Much like Kirchner in the twentieth, the Düsseldorf painter, Lambert Krahe in the eighteenth century was convinced of the necessity of studying drawings and prints. During a sojourn in Italy, Krahe had accumulated an extensive collection of Italian drawings – in particular, such by Baroque artists active in Rome. These drawings he sold, together with graphic works by artists of other schools, in 1778, intending thus to preserve them as a teaching stock and example for the Academy at Düsseldorf; upon his return from Rome, he became its first principal. Today, his original collection is housed and researched at the Collection of Prints and Drawings on permanent loan from the Kunstakademie. Among the drawings (numbering some 14 000) and the prints (about double that number) are many works by art-historical cornerstones such as Raphael or Bernini. Krahe collected as an artist for artists and often acquired extensive complexes of work directly from his contemporaries’ studios. In 1780, he published a portfolio of engravings on his collection, which made it known beyond Düsseldorf’s boundaries even at that time.

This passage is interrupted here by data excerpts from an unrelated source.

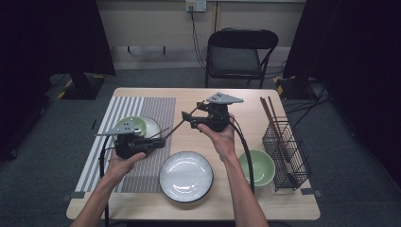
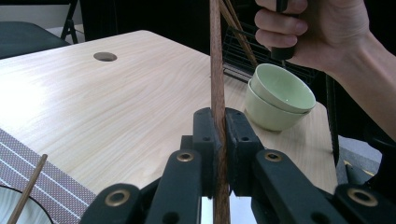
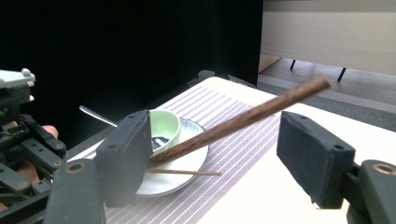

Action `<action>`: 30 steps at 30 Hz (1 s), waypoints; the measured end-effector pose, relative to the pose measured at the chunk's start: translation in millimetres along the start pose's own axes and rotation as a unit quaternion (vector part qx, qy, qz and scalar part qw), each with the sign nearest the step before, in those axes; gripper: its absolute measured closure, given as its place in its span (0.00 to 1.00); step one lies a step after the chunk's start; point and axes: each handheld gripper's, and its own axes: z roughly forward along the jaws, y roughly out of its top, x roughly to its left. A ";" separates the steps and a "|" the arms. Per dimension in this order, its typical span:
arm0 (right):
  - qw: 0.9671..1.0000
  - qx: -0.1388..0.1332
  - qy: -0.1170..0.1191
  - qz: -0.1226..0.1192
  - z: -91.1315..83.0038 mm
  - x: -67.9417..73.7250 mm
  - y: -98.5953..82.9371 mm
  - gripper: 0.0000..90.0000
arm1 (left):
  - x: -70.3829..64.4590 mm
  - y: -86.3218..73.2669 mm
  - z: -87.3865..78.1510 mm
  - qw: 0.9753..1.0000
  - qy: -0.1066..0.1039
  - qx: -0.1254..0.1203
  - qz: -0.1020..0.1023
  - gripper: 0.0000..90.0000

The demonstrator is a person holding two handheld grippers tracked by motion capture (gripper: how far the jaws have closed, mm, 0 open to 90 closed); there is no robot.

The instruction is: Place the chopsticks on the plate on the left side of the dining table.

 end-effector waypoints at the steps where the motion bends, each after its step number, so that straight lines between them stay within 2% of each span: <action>1: 1.000 0.001 -0.002 0.000 0.2 -0.4 -0.5 0.29 | 0.5 0.2 -0.6 1.000 0.001 -0.002 0.003 0.94; 19: 1.000 0.000 -0.021 0.007 -2.6 -6.7 -6.7 0.26 | 2.3 0.6 -6.5 1.000 0.004 -0.010 -0.004 0.94; 30: 1.000 0.000 -0.021 0.009 -2.9 -7.9 -8.0 0.26 | 2.3 0.7 -8.0 1.000 0.007 -0.011 -0.004 0.94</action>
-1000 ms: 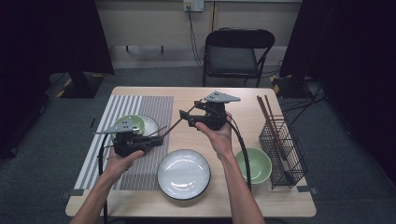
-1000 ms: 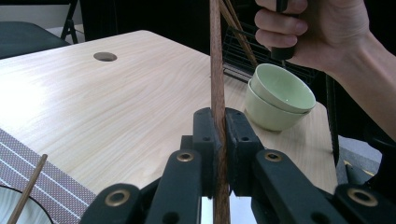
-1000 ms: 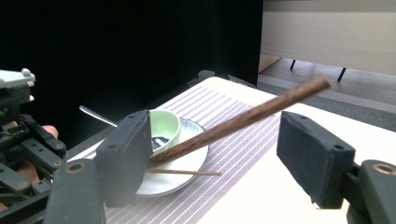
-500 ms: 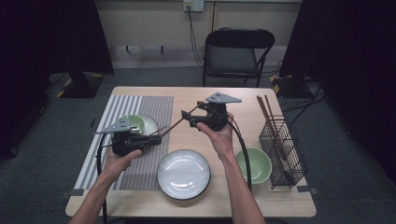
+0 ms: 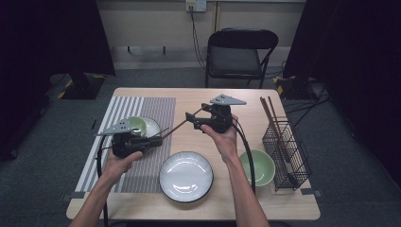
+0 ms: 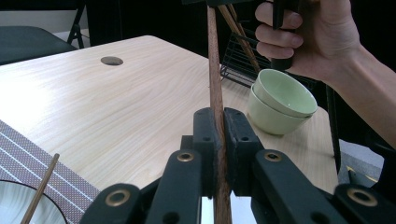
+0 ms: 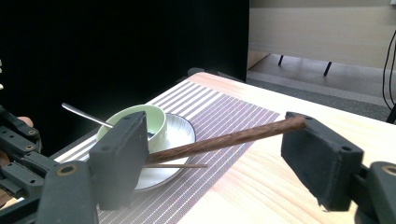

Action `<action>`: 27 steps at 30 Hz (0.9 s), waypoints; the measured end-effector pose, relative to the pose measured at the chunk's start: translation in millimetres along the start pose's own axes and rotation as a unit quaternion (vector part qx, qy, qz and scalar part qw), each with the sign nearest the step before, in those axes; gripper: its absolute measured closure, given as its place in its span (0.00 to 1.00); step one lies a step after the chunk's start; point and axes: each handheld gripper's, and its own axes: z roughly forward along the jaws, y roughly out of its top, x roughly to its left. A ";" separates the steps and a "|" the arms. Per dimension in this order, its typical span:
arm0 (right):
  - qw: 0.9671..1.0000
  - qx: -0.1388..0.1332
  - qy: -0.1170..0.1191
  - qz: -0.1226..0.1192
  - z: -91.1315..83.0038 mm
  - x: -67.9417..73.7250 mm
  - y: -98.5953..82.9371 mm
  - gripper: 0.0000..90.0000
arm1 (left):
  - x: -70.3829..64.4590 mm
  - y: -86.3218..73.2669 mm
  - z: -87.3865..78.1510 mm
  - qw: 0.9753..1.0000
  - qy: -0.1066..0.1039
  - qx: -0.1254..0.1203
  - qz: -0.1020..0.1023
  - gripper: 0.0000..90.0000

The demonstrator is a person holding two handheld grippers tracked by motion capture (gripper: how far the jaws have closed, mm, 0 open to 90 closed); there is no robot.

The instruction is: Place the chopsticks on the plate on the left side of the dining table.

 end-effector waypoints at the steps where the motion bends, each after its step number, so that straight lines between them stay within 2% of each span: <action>1: 1.000 0.001 -0.002 -0.001 -0.1 0.0 0.0 0.26 | 0.0 0.0 0.0 1.000 0.000 0.000 0.000 0.94; 27: 1.000 0.008 -0.009 0.002 -1.0 -6.6 -6.4 0.25 | 1.4 -0.4 -5.2 1.000 0.007 0.002 0.000 0.94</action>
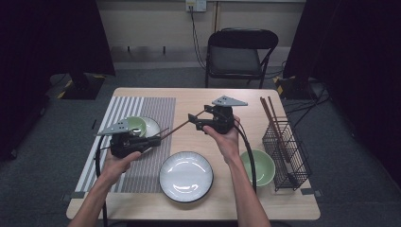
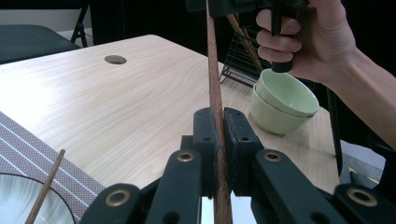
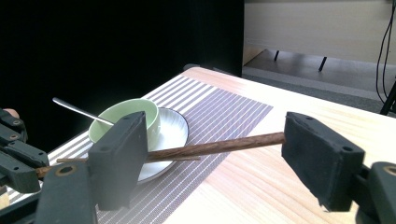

When, in 1819, the Royal Prussian Academy of Art was established in Düsseldorf, it took charge of the Krahe Collection and extended it by some current artistic stances. The teachers of the time, amongst whom were Peter von Cornelius and Wilhelm von Schadow, were invited to make over to the Academy year by year at least one print or drawing. Occasionally a larger body of work by artists of the region, such as Theodor Mintrop, would enter the Academy Collection and thus, today, that of the Stiftung Museum Kunstpalast.

From the very beginning, collecting in another field has been carefully tended, not least to keep the stocks a living entity, namely contemporary art. It was precisely there, of course, that the ‘degenerate art’ campaign of 1937 left some particularly painful gaps – 500 works were lost to it. After the Second World War, the gift of high-calibre Expressionist works made it possible for this area of the collection to become a strong feature again. The largest body of modern art consists of some 3000 drawings from the estate of Walter Ophey, an artist who had belonged to the Junges Rheinland group and who developed a singular kind of coloured chalk drawing. After the Second World War, individual lights such as Joseph Beuys, Karl Otto Götz, Gerhard Hoehme, Gotthard Graubner or Gerhard Richter were closely associated with Düsseldorf and are represented with larger sets of work. The complete print works of Antonio Calderara and Camille Graeser lend weight to Concrete Art within the collection, while Wolfgang Hanck’s recent, generous donation extends the area of contemporary art with striking instances, including smaller groups of drawings by Miriam Cahn, Silvia Bächli and Susan Turcot. The acquisitions of the nineteenth century unmistakably concentrated on German art; but from 1950, international instances once again came into the collection’s ambit; and, since the 1980s, a fine stock of Japanese wood block prints have added a further aspect to the holdings of nineteenth-century art.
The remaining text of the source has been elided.